One of the most damaging economic effects of Brexit is the loss of access to financing in the UK by the European Investment Bank, the world’s largest multilateral financial institution. During the UK’s European Union membership, the EIB invested some £150bn into UK projects, mainly in large-scale infrastructure, including the Channel Tunnel, the Second Severn Crossing, the Manchester Metrolink Extension, the water industry and rail track renewal across most regions of the country.

Since the 1997 Amsterdam Treaty, the EIB has also extended lending to projects in ‘human capital’ such as schools, universities, hospitals and social housing. More recently, it has rebranded itself as the ‘EU’s climate bank’, with the aim of dedicating 50% of its investments to climate action and environmental sustainability.

In 2016, the last year of full UK EU membership, the EIB lent £7.5bn to the UK. Since the bank, on average, lends about a third of total project cost – to act as a catalyst to other long-term joint lenders – this sum represents two to three times the total project investment involved.

The Chancellor of the Exchequer placed heavy emphasis on economic growth in the October 2024 budget and the investment necessary to achieve this. One of the principal instruments was the creation of a new National Wealth Fund of £7.3bn of which £5.8bn would be committed over the current Parliament in support of the newly created UK Infrastructure Bank. The government’s aim is that this, together with the recently established Development Bank of Wales and the Scottish National Investment Bank, will replace the investment that previously came from the EIB. This is highly ambitious.

While the NWF will provide an important new stimulus, the amounts lent by the new development banks combined are only a fraction of the annual EIB average from 2009 to 2016. The UKIB lent only £0.8bn against a target of £1.5bn in 2022. It lacks both the financial, engineering and market expertise that the EIB has built up over many years and critically, the EIB’s much larger access to the world’s capital markets.

As for the new Welsh and Scottish banks, their potential is limited. Not only are they not allowed to borrow on the capital markets, but they are also restricted to investing the annual amount they receive from the government.

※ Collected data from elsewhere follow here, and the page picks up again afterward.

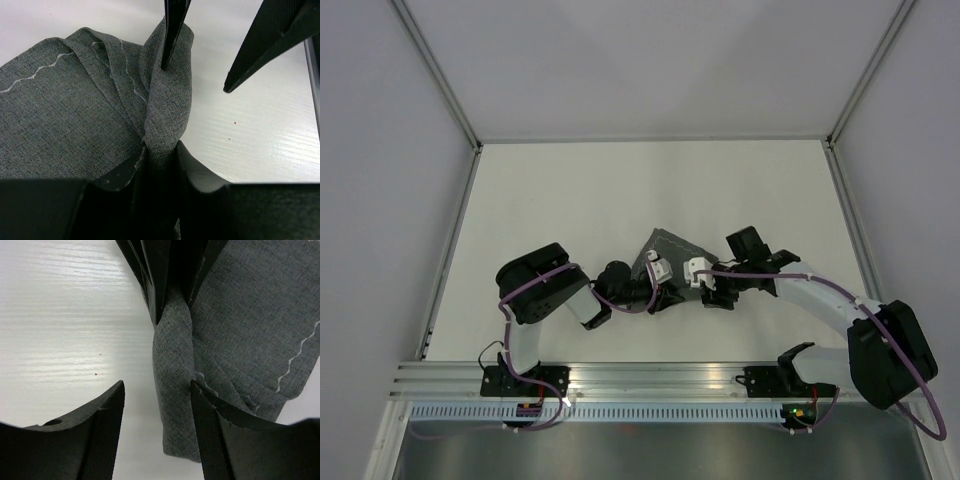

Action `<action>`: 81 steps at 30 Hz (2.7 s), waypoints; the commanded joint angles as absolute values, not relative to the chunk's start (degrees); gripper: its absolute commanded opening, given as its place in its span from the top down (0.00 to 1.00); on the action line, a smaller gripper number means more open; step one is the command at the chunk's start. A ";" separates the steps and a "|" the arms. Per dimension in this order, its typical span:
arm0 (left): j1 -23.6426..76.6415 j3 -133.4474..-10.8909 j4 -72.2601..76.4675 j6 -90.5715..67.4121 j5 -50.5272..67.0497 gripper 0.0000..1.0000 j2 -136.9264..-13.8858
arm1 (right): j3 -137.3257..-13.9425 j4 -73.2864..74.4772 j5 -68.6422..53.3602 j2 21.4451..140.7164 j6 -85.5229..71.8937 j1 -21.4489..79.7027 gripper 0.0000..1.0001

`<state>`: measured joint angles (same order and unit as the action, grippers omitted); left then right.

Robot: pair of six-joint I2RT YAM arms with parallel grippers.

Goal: Fold the napkin, place the utensils inside, and roll it up
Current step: Roll the napkin at the center of the board.

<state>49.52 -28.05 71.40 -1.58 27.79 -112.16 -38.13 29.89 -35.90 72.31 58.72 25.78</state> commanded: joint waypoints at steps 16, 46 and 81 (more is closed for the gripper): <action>48.43 -26.01 67.06 -2.37 28.83 0.98 -114.61 | -37.18 21.71 -30.32 77.96 61.26 31.55 0.48; 48.69 -17.24 82.33 8.87 -8.59 0.47 -95.80 | -58.87 50.71 -31.56 106.50 62.14 27.34 1.00; 71.02 -20.03 72.86 45.26 -12.48 0.26 -105.81 | -95.19 72.69 -26.63 139.13 55.20 22.94 1.00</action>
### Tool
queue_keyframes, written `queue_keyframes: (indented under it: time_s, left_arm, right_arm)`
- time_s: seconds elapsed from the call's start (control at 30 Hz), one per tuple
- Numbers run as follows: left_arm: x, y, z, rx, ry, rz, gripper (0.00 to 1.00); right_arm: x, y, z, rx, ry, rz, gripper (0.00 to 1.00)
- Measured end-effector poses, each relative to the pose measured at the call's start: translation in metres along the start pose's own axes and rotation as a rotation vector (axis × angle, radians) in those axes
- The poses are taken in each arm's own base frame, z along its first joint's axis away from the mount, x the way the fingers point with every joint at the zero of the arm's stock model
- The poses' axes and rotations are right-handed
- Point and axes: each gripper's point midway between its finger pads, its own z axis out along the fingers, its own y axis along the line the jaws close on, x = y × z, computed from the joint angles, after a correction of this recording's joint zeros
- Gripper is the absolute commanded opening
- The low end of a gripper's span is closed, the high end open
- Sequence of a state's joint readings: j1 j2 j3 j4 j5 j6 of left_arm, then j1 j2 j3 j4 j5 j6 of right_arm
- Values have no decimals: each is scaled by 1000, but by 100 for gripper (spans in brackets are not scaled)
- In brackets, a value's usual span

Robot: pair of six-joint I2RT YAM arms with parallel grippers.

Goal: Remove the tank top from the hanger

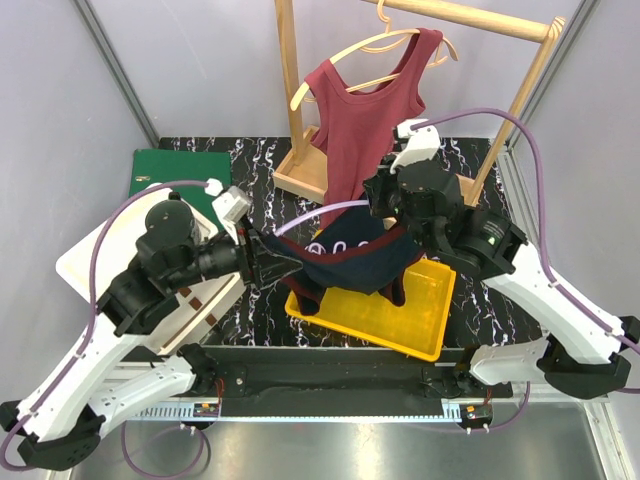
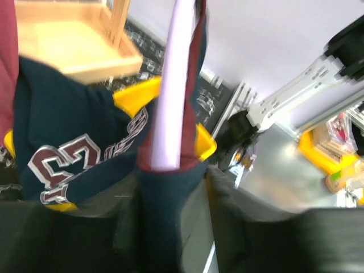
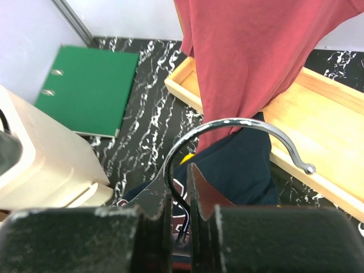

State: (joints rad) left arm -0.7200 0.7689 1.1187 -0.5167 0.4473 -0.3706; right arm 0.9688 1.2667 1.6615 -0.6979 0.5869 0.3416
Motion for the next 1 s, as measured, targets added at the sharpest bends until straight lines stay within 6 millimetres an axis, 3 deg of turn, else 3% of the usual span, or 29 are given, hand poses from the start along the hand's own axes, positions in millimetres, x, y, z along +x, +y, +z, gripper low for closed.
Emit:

Since the UK has left the EU, it no longer has automatic access to EIB lending. Moreover, Prime Minister Keir Starmer has stated that there will be no reversal of Brexit – ruling out re-entry to the single market and/or customs union – in his lifetime. Under its statutes, however, the EIB can and does, with the agreement of its governing bodies, lend for projects in non-EU member states. Such investment has amounted to only a small proportion of its total lending, and historically much of it took place in former French and British colonial territories, such as under the Lome Convention.

From the 1990s, however, substantial lending programmes were launched in a number of central and eastern European countries who were aspiring to EU membership. Legally, therefore, there is no bar to resume EIB lending in non-member UK if political agreement could be reached to this.

The attainment of such agreement would clearly be very difficult, to put it mildly. The EU is averse to ‘cherry picking’ and there would undoubtedly be a serious price to pay on the UK’s side. But the UK government is committed to a ‘reset’ of its trade and investment relationship with the EU and surely, at a time when likely global developments mean that we must move back closer to the EU, the possibility of at least some resumption of sorely needed EIB investment in the UK is worth setting as a negotiating aim. I am sure that the EIB, which still employs British staff and knows the British market very well, would itself much welcome such a development.

Brian Unwin was former President of the European Investment Bank (1993-2000).